* Problem
Return only what lies between the first line of the entries and the line containing "mandarin on plate, that would be much appreciated.", both lines included.

== Dataset extract

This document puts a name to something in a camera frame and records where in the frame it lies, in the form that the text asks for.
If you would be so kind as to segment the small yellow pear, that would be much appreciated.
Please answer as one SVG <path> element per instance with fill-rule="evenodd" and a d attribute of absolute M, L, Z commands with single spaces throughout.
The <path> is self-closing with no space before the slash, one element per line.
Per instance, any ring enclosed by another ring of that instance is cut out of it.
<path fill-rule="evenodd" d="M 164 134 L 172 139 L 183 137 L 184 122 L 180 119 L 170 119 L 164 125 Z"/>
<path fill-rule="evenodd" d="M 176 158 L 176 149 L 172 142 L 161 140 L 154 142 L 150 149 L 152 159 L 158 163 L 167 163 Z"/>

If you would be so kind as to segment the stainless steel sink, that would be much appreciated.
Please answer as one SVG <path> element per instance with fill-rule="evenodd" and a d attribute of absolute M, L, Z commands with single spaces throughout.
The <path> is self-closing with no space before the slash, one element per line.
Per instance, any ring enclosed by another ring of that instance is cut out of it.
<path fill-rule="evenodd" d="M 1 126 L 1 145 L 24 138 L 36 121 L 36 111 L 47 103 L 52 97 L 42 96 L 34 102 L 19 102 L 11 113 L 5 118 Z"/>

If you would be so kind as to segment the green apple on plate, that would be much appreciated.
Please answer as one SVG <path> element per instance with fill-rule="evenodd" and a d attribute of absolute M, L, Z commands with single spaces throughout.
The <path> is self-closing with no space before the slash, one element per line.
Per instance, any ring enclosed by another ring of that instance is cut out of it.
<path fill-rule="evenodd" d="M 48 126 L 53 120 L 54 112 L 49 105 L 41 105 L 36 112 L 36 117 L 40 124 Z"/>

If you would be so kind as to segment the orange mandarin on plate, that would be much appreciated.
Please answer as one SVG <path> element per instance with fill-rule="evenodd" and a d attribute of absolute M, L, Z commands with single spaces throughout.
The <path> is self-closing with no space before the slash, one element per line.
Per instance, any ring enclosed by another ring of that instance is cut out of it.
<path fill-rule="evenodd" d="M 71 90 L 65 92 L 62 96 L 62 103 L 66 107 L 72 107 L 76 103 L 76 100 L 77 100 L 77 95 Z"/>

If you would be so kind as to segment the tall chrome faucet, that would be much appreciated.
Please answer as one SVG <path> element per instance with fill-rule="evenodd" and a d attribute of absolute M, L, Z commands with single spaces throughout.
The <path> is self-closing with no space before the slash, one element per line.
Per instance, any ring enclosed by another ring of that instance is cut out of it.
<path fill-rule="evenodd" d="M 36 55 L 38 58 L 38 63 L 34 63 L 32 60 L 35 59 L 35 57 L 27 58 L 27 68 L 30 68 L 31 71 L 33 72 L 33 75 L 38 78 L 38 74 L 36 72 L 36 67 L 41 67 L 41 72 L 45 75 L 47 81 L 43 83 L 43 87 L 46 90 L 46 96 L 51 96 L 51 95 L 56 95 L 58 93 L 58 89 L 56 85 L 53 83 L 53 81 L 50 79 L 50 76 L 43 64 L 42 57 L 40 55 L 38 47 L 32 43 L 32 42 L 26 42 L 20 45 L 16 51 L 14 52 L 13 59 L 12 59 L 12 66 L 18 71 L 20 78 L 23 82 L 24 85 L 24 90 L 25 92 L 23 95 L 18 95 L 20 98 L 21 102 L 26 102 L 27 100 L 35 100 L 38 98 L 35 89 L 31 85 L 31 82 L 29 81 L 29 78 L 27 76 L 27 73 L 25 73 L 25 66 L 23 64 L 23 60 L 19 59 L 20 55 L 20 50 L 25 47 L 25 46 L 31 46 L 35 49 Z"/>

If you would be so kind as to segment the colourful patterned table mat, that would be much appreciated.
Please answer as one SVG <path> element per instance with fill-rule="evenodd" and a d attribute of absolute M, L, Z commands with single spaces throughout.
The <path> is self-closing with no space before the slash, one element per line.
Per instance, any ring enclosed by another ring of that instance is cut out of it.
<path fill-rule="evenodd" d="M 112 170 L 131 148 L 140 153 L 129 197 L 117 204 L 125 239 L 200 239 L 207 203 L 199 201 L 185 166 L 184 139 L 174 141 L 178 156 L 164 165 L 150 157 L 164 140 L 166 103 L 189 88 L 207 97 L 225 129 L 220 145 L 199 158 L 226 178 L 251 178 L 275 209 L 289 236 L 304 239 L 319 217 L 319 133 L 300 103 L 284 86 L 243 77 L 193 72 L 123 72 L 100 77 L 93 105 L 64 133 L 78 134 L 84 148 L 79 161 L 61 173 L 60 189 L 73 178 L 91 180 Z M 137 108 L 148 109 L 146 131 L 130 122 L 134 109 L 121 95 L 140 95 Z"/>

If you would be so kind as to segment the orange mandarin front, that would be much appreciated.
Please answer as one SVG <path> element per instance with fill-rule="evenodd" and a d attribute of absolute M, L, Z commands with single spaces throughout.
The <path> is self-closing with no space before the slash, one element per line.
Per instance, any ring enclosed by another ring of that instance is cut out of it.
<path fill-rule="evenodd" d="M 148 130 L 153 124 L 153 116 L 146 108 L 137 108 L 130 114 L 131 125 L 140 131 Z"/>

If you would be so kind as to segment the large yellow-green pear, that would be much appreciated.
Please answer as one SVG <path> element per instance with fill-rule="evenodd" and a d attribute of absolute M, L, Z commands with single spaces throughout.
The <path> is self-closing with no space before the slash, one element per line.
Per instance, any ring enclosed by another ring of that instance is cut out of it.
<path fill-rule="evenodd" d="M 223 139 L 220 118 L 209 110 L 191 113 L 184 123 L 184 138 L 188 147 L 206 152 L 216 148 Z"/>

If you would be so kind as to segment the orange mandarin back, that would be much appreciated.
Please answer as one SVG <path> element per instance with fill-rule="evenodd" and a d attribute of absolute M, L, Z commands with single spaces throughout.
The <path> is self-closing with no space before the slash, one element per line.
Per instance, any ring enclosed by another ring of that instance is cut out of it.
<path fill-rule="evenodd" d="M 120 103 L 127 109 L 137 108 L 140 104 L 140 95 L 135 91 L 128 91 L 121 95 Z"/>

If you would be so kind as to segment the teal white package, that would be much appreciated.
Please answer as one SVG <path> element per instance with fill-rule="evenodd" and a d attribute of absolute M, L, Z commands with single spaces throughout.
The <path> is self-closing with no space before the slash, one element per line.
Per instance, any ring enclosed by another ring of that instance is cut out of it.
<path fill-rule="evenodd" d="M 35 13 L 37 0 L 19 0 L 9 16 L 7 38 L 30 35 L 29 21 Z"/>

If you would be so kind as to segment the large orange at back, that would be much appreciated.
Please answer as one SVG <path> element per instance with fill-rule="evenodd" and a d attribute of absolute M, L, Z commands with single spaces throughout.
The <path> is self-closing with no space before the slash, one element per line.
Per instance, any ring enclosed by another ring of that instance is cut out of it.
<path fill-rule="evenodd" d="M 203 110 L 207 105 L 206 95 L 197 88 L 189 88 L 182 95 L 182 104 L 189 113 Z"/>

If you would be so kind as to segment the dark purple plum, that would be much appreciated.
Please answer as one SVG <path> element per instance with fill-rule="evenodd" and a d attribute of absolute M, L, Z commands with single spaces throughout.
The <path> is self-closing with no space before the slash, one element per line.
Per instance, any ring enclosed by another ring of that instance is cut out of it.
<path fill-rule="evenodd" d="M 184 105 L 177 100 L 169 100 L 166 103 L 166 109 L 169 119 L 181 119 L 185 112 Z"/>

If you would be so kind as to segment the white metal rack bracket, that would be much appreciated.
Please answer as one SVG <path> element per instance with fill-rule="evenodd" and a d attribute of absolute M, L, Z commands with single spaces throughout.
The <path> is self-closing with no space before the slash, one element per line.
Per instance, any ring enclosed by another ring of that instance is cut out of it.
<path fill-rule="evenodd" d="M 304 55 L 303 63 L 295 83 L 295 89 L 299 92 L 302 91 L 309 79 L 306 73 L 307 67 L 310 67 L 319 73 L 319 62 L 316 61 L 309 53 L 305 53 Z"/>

====

* Answer for this exercise
This document puts a name to something in a camera frame and records where in the frame it lies, in the form that the text asks for.
If you would be so kind as to segment the small yellow pear, that would be much appreciated.
Please answer as one SVG <path> element per instance with fill-rule="evenodd" and a d attribute of absolute M, L, Z commands with single spaces throughout.
The <path> is self-closing with no space before the slash, one element per line.
Per instance, any ring enclosed by another ring of that instance is cut out of it.
<path fill-rule="evenodd" d="M 164 134 L 172 139 L 183 137 L 184 122 L 180 119 L 170 119 L 164 125 Z"/>
<path fill-rule="evenodd" d="M 176 158 L 176 149 L 172 142 L 161 140 L 154 142 L 150 149 L 152 159 L 158 163 L 167 163 Z"/>

If you would be so kind as to segment the stainless steel sink, that would be much appreciated.
Please answer as one SVG <path> element per instance with fill-rule="evenodd" and a d attribute of absolute M, L, Z commands with single spaces throughout.
The <path> is self-closing with no space before the slash, one element per line.
Per instance, any ring enclosed by another ring of that instance is cut out of it.
<path fill-rule="evenodd" d="M 1 126 L 1 145 L 24 138 L 36 121 L 36 111 L 47 103 L 52 97 L 42 96 L 34 102 L 19 102 L 11 113 L 5 118 Z"/>

If you would be so kind as to segment the green apple on plate, that would be much appreciated.
Please answer as one SVG <path> element per instance with fill-rule="evenodd" and a d attribute of absolute M, L, Z commands with single spaces throughout.
The <path> is self-closing with no space before the slash, one element per line.
Per instance, any ring enclosed by another ring of that instance is cut out of it.
<path fill-rule="evenodd" d="M 48 126 L 53 120 L 54 112 L 49 105 L 41 105 L 36 112 L 36 117 L 40 124 Z"/>

If you would be so kind as to segment the orange mandarin on plate, that would be much appreciated.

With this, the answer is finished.